Several things. For one, whether I analyzed it or not was never really relevant to my response to Cheezy because he basically just said "I'm a scholar, take my word for it" and all subsequent responses have been targeting that particular attitude. Secondly, by this point I've read through the entire wiki page on whether the Holodomor was a genocide or not and skimmed some of their sources. I'm sure that constitutes that independent analysis you consider to be good scholarship. Sadly for Cheezy though, I think it was a man made famine even after reading about it, I just don't feel like arguing with you guys that it was. The only reason I've been responding is to explain why I wouldn't just "yield to [Cheezy's] expertise."
All you had to do was ask for my sources.
The man-made causes involved are probably due to incompetence and callousness, but not a deliberate attempt to kill millions. Same view I have for the Great Irish Famine.
This is, ironically, the
exact same position I articulated earlier in the thread.
Being a self-proclaimed expert or a scholar in the field doesn't mean he's right.
My degrees proclaim me to be an expert as well. Of course it doesn't make me right, argument from authority is itself not sufficient proof of anything. But it does make someone entitled to more than a cursory brush aside by an amateur in the subject.
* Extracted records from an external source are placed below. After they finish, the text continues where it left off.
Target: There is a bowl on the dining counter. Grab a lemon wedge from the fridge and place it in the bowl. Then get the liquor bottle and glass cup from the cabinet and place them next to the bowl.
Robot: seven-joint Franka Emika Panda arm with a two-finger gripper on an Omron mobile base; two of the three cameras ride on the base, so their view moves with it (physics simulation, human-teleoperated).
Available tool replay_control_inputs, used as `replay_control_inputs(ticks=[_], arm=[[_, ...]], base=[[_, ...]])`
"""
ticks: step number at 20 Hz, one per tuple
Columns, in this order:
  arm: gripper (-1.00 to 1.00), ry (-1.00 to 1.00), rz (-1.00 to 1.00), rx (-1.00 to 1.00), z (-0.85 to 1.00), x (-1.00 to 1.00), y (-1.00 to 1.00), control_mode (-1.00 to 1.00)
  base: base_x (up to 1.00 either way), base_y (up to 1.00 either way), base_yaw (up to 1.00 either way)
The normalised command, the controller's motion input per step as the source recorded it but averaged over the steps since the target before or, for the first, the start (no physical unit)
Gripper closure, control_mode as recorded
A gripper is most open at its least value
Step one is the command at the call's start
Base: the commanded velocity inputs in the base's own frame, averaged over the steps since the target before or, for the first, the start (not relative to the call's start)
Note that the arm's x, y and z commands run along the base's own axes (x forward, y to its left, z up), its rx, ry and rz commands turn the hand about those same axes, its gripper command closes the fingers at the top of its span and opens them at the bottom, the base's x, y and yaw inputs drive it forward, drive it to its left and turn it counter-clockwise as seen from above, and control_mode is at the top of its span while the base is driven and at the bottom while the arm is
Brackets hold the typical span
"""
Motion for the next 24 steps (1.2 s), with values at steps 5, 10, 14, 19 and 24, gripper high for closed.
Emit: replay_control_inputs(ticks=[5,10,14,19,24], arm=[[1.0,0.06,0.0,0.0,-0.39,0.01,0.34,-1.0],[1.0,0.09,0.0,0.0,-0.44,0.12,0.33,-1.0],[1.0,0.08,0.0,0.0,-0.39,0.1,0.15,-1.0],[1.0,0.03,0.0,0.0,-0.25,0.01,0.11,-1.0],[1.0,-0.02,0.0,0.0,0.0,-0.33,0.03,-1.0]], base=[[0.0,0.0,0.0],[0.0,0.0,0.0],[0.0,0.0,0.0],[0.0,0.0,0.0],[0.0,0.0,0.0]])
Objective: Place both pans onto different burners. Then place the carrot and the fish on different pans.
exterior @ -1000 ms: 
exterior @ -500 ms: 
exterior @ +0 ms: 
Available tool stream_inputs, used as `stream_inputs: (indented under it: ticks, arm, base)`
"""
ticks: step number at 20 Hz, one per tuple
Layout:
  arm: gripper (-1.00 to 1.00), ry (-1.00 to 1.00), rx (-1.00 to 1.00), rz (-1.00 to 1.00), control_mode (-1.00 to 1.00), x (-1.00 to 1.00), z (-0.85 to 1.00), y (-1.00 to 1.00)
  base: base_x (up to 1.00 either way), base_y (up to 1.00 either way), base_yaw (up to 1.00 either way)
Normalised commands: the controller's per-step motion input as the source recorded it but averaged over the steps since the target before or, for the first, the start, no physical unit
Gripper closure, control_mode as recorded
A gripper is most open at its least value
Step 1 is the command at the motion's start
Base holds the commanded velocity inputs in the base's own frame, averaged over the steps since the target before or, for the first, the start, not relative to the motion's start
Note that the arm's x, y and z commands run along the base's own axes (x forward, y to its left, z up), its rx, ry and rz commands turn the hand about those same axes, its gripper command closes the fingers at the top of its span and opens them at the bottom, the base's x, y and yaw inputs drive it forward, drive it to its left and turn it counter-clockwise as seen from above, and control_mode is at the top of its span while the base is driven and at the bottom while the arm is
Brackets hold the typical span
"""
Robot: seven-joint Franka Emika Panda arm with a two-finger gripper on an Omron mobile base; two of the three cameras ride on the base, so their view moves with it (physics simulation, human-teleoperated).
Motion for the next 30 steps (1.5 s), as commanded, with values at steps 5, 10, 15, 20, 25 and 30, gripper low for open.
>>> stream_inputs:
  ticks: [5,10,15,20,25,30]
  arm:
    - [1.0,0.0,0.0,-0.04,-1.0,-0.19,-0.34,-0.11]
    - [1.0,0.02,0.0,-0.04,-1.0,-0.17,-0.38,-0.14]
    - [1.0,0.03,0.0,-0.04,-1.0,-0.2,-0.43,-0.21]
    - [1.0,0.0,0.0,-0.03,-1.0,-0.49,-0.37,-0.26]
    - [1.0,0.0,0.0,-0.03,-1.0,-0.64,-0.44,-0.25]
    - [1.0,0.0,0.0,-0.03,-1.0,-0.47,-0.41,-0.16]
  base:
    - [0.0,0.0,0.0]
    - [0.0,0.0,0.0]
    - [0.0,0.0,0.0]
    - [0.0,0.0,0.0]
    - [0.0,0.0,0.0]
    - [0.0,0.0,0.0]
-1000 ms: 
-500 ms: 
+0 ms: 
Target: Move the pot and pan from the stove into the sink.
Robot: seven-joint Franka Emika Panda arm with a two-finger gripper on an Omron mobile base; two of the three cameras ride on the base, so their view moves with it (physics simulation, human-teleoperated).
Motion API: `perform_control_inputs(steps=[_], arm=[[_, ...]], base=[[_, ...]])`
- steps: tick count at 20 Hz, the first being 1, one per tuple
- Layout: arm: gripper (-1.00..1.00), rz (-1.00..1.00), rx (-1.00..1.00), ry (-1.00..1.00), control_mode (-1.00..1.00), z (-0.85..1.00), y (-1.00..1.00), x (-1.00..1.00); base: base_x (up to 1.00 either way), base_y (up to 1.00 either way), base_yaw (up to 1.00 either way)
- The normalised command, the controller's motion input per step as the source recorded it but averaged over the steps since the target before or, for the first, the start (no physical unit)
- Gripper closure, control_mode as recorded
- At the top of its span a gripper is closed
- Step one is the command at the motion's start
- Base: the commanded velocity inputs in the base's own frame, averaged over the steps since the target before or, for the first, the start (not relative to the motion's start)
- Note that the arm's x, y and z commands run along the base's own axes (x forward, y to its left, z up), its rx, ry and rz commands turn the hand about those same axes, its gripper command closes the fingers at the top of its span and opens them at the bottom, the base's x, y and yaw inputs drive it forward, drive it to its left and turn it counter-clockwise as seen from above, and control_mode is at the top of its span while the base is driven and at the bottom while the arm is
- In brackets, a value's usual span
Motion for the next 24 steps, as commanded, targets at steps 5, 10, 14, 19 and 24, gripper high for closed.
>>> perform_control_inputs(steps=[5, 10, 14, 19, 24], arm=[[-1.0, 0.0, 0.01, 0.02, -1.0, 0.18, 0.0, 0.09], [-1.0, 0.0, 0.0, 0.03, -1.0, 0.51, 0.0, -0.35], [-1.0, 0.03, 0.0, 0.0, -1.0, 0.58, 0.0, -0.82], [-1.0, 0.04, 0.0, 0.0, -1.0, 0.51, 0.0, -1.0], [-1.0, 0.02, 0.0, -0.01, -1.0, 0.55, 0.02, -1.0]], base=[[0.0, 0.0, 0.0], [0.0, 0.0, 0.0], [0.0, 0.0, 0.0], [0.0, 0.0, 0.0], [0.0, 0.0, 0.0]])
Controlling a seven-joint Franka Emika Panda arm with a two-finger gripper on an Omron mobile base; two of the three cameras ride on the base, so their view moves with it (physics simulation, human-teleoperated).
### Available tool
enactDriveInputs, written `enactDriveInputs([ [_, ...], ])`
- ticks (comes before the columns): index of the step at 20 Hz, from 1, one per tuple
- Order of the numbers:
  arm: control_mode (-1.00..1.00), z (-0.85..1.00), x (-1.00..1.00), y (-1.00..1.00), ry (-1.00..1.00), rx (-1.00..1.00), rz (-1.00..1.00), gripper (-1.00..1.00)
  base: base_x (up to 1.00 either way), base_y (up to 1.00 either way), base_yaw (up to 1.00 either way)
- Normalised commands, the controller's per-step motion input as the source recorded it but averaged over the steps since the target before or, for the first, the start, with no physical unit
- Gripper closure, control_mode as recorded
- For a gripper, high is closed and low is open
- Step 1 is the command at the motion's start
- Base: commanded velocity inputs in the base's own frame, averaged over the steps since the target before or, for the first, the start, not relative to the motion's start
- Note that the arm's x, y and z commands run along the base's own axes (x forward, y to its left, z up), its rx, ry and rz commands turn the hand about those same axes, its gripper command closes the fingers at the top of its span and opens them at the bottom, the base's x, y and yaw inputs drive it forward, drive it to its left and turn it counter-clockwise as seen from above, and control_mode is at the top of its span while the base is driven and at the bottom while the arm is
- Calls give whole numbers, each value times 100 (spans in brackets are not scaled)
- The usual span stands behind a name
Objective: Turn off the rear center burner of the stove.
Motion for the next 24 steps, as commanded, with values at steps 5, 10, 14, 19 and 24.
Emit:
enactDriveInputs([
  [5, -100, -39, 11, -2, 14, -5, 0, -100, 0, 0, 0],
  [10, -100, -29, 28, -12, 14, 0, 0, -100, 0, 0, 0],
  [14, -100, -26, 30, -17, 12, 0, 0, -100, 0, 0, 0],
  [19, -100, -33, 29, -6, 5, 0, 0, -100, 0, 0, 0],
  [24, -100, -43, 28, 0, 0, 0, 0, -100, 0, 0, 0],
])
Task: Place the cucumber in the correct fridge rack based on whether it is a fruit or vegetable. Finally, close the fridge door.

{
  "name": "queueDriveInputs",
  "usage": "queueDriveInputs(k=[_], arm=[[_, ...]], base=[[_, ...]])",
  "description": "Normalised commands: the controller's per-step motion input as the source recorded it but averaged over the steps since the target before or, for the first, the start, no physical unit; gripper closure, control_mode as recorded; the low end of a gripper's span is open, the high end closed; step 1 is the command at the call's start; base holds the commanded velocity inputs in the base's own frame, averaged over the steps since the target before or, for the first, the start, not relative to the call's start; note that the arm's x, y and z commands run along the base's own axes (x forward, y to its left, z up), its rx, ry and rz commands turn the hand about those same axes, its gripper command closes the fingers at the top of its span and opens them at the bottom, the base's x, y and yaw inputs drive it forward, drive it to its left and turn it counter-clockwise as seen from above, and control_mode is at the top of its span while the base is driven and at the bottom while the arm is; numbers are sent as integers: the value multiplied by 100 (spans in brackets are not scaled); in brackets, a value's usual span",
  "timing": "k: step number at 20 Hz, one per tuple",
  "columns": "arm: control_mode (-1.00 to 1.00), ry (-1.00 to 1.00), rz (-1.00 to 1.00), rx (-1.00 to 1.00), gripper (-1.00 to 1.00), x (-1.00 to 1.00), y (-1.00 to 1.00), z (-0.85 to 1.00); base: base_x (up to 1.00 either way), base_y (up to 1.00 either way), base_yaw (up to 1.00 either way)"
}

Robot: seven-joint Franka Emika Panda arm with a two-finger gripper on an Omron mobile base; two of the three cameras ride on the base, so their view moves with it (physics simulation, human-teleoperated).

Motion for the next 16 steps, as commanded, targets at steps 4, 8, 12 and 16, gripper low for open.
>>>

As has been correctly deduced by others in this thread (whose vindication I greatly appreciate!), I am up to date on the scholarship and historiography of the issue. Even a cursory reading of my posts in this thread will demonstrate that my position is not ideologically-driven, the conclusion that it is has been wholly grounded upon the fact that it disagrees with the
popular opinion of the circumstances of the event, and therefore my conclusions must be tinged with bias. However, I did note many key failings of the Soviet administration in the issue, and did implicate them in exacerbating the problem, which is why the accusation of pro-communist bias is in this case particularly puzzling. And, as I said, my conclusion mirrors the status of present scholarship on the subject,
which I would have readily provided to anyone who bothered to ask.
The popular version of the man-made "terror-famine" was first articulated by Robert Conquest in
The Harvest of Sorrow. However, his conclusions were based largely upon extrapolation and speculation based upon a very small amount of source material. R.W. Davies and Stephen G. Wheatcroft overturned those conclusions with
The Years of Hunger: Soviet Agriculture 1931-1933. If you wish to see further discussion on the topic, see Mark Tauger's article "The 1932 Harvest and the Famine of 1933," as well as the series of articles in the debate between Davies and Wheatcroft against really the only non-Ukrainian scholar still defending the terror-famine position: Michael Ellman. They address point by point his challenge to their conclusions in
The Years of Hunger, proving essentially what I have articulated in this thread. If you wish to see the Ukrainian side of the debate (which, as I said, Western historians won't even touch, not even the anti-Soviet ones) , see Roman Serbyn's article "The Ukrainian Famine of 1932-1933 as Genocide in the Light of the UN Convention of 1948." It makes many outlandish claims, which ignore the conclusive scholarship by people like Tauger, Davies & Wheatcroft, and even Conquest's revised edition of
Harvest of Sorrow, which he was forced to make after D&W destroyed his original conclusions. It's not an entirely clean picture, as there are still questions that need to be answered about the precise nature of the passport system and the orders given (and behavior practiced) by border stations, particularly the border with Belorussian SSR, which may indicate a slight amplification of the problem such as it existed in certain parts of the Ukraine, but overall the vast, vast majority of the theory of the orchestrated terror-famine has been reduced to myth, and even that of opportunism by the Soviets after the onset of the famine has been seriously challenged.